- [TASK STATEMENT]: Find every line below with the word "tape". Then give only how many there are.

- [SUPPLIED ENTRIES]:

=== Begin Enclosure ===

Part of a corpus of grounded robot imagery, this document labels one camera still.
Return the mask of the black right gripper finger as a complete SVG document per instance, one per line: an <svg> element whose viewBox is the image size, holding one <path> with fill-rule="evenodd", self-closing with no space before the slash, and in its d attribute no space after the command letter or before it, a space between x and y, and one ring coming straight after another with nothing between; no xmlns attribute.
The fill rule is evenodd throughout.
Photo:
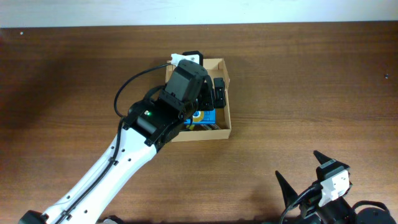
<svg viewBox="0 0 398 224"><path fill-rule="evenodd" d="M277 177L280 189L282 191L285 207L288 208L289 206L294 205L299 195L279 171L275 171L275 176Z"/></svg>
<svg viewBox="0 0 398 224"><path fill-rule="evenodd" d="M320 165L329 165L335 161L334 159L322 154L320 151L314 151L313 155L316 157Z"/></svg>

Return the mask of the blue tape dispenser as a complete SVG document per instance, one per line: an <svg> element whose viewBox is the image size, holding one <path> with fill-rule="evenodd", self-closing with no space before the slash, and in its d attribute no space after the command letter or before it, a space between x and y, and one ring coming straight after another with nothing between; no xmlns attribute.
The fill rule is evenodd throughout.
<svg viewBox="0 0 398 224"><path fill-rule="evenodd" d="M194 125L204 125L204 124L216 124L216 110L212 111L204 111L205 112L205 118L201 123L192 123L190 119L187 119L184 124L189 125L189 124L194 124Z"/></svg>

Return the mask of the cardboard box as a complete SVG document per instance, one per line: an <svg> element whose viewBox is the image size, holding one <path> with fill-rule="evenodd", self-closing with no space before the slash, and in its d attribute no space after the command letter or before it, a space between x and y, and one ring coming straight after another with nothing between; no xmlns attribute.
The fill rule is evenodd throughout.
<svg viewBox="0 0 398 224"><path fill-rule="evenodd" d="M175 137L172 142L187 142L201 140L228 139L231 134L231 116L229 109L228 87L230 78L223 58L206 58L203 61L203 67L207 70L209 76L214 78L223 78L225 83L224 99L226 106L223 109L216 109L216 125L215 128L208 124L208 128L195 125L190 131L182 131Z"/></svg>

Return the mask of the yellow clear tape roll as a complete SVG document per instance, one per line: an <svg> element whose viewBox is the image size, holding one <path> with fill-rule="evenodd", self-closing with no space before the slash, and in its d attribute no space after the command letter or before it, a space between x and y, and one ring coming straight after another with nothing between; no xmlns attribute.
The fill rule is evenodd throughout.
<svg viewBox="0 0 398 224"><path fill-rule="evenodd" d="M204 111L196 111L192 116L192 123L201 123L205 118Z"/></svg>

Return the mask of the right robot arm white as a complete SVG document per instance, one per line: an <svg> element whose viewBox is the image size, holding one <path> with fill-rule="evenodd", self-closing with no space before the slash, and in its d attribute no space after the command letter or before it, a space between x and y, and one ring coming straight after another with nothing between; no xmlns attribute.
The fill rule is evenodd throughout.
<svg viewBox="0 0 398 224"><path fill-rule="evenodd" d="M345 196L352 187L350 166L319 151L313 152L320 165L317 180L298 194L279 171L275 172L285 210L279 223L396 224L382 202L362 200L351 206Z"/></svg>

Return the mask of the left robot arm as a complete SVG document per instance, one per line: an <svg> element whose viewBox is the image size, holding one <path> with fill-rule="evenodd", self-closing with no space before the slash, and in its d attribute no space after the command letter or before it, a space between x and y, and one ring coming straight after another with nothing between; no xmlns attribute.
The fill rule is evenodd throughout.
<svg viewBox="0 0 398 224"><path fill-rule="evenodd" d="M178 136L196 111L224 108L225 98L215 92L209 74L220 62L173 59L168 82L150 89L121 116L115 139L80 181L43 213L29 210L19 223L96 223L133 174Z"/></svg>

=== End Enclosure ===

- [COMPLETED TASK]: 2